» **DESCRIPTION OF THE TASK**:
Whenever a line below mentions the word "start", that line should be copied.

» **INFORMATION SHOWN**:
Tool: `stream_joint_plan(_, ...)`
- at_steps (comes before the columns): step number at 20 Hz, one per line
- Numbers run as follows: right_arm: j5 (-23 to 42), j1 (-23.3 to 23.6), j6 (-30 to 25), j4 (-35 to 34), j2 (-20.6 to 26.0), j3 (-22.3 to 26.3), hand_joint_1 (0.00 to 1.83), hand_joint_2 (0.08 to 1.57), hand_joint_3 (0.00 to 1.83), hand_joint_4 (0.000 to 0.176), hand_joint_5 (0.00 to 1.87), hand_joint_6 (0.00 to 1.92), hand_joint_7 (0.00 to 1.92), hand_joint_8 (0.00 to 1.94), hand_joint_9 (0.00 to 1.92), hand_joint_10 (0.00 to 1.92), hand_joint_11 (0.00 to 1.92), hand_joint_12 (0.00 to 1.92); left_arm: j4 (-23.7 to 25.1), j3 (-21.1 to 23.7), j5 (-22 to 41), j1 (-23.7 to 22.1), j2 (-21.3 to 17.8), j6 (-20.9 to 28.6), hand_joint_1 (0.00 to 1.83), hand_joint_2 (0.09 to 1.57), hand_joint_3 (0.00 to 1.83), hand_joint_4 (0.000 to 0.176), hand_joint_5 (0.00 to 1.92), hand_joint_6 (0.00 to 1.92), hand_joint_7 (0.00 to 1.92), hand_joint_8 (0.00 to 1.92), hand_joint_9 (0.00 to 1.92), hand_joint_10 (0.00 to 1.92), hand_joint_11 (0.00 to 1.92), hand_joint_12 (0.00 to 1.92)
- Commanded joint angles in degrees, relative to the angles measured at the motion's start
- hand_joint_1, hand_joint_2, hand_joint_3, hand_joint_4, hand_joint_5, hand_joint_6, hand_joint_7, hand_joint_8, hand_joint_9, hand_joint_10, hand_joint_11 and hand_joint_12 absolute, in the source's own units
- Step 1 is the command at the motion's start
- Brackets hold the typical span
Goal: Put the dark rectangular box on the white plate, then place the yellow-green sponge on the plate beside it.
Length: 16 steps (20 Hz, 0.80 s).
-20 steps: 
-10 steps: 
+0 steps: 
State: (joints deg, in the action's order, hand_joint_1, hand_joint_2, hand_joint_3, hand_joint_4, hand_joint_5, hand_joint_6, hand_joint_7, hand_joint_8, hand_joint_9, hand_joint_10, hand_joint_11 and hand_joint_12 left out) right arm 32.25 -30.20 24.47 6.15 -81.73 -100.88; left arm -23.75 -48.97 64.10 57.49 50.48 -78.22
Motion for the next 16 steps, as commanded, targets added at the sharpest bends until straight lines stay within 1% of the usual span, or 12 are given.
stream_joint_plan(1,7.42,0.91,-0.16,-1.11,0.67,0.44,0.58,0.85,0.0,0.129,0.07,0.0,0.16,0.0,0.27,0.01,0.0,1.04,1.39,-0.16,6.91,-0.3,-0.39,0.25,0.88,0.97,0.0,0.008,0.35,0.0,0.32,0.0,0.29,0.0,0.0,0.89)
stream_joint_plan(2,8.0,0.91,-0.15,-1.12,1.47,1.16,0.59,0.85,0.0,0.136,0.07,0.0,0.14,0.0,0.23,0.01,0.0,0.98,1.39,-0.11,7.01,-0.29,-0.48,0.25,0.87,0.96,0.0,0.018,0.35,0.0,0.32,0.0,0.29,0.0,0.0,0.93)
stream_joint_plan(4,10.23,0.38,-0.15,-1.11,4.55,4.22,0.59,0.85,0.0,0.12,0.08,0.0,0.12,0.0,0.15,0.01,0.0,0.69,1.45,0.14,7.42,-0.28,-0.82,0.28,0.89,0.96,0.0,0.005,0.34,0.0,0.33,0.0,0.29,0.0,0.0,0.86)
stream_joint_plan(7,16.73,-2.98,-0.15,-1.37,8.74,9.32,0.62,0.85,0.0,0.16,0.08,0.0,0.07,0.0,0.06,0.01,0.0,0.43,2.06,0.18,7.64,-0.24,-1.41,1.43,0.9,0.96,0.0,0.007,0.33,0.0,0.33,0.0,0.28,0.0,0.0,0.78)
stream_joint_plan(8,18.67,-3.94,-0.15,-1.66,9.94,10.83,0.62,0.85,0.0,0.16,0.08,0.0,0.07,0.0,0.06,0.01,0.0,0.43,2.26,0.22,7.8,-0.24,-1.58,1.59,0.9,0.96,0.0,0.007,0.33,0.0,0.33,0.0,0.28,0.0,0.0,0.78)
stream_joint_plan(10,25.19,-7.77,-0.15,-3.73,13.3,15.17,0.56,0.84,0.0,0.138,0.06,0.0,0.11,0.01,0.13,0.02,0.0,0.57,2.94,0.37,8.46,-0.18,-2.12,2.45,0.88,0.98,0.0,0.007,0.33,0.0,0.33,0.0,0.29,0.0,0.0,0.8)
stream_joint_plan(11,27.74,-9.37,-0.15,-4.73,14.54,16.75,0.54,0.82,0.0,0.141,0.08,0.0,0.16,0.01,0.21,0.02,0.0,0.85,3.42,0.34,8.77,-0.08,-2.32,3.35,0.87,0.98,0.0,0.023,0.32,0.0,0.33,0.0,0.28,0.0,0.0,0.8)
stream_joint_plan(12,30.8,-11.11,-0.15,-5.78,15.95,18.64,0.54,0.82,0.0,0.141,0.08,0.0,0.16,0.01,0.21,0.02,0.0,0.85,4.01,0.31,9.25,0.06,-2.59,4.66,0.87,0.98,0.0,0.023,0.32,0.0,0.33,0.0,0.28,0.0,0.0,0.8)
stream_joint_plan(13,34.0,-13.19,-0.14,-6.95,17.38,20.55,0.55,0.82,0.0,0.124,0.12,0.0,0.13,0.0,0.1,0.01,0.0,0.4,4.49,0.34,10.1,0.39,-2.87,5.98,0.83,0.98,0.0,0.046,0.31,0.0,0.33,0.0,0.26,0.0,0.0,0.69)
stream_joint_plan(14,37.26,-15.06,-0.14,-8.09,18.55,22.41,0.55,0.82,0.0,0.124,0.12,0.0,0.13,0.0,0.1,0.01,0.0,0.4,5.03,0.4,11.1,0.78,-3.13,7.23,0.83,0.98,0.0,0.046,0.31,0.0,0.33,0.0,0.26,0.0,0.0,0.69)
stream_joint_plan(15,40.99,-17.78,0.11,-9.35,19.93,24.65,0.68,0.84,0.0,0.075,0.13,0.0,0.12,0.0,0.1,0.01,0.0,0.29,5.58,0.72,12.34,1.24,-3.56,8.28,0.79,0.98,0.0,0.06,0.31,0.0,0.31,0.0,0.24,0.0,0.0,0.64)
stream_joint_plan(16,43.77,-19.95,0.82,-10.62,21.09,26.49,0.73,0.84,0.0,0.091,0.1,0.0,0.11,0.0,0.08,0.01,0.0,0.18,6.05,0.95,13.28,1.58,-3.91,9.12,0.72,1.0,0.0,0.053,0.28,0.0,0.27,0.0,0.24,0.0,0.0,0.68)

» **COMPLETED EXERCISE**:
- Commanded joint angles in degrees, relative to the angles measured at the motion's start
- Step 1 is the command at the motion's start

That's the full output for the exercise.